As I deliberate this, I ask Kimberley to tell me a bit more about her Filler pieces, in which she uses crochet to fill in what she refers to as “cracks, gaps, and disregarded spaces” across London. “I was interested in taking the material outside of its usual context. The first one I did was in Peckham, for our first RCA show. I went to see the space to figure out what was possible, and when I got there I was instantly drawn to a crack in the wall. It made me think about how interesting it would be to heal the space with the softness of crochet. I ran to Poundland to buy tracing paper, traced the area I wanted to fill and went home to crochet, hoping I got it right.” Her intention for the project, she explains, came from wanting to transform neglected architectural spaces through textiles. The result is a striking, harmonious balance between hardness and softness, a theme that Kimberley constantly explores throughout her practice. “In this day and age, any feelings of unease or discomfort are instantly considered wrong, when they really don't have to be, at least not always. I want my work to use and hone in on those feelings rather than run away from them.”
In the past few years, Kimberley’s work has unsurprisingly garnered the attention of the creative industry. At the height of the BLM movement in 2020, the artist DM’d one of her favourite accounts on Instagram, the Barcelona-based clothing brand and socially conscious creative platform Paloma Wool. She was disappointed to see that what she thought of as a progressive, inclusive community had not shown solidarity with the Black community when it needed it most.

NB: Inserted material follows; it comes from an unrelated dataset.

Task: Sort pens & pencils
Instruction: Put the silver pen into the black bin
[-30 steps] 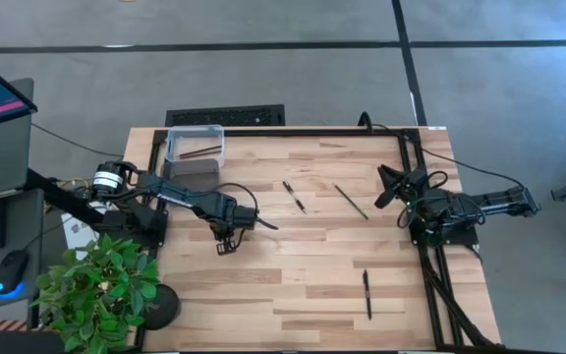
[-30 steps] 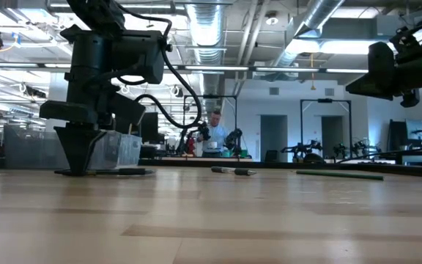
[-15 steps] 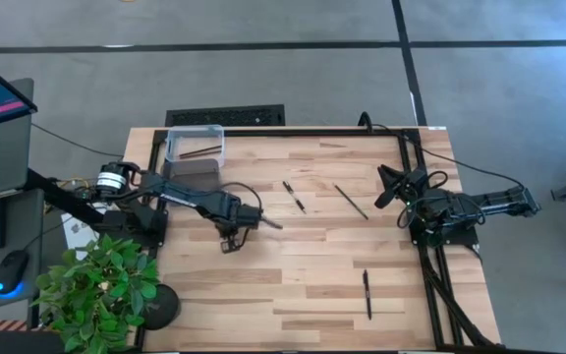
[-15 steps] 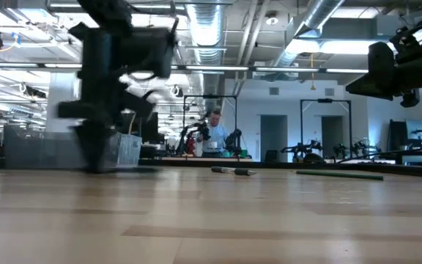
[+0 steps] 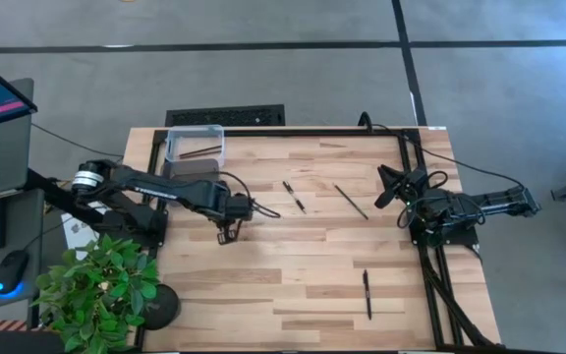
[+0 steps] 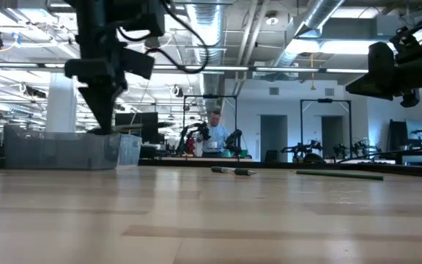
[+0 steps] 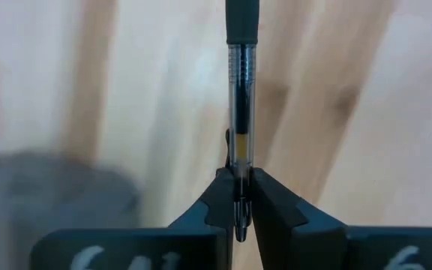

“I’m not a gatekeeper and usually don’t feel I have the right to tell people what to do or not do, but in this case I felt disheartened, and hoped they’d prove me wrong,” Kim tells me. It turns out they did: as we all know too well, superficial support in the form of black squares and meaningless statements were rampant during this time— but it seems the team at Paloma Wool had been taking their time to get it right, the first time. What went from an exchange of heartfelt, lengthy DM’s led to a fruitful collaboration between like minded creatives who share a passion for blurring the line between art and fashion. The unconventional label—whose experimental ethos has inspired a new wave of socially conscious shoppers—asked Kimberley to create a capsule of freeform crochet pieces, which sold out in a matter of minutes.
As our insightful forty-minute conversation draws to an end, I realise that speaking to Kimberley has confirmed what I already knew to be true: this artist is only just getting started. Her next steps? A month-long artist residency at Japan’s Saruya Air, an exhibition with experimental art space Filet Gallery, and, as expected, countless crochet commissions.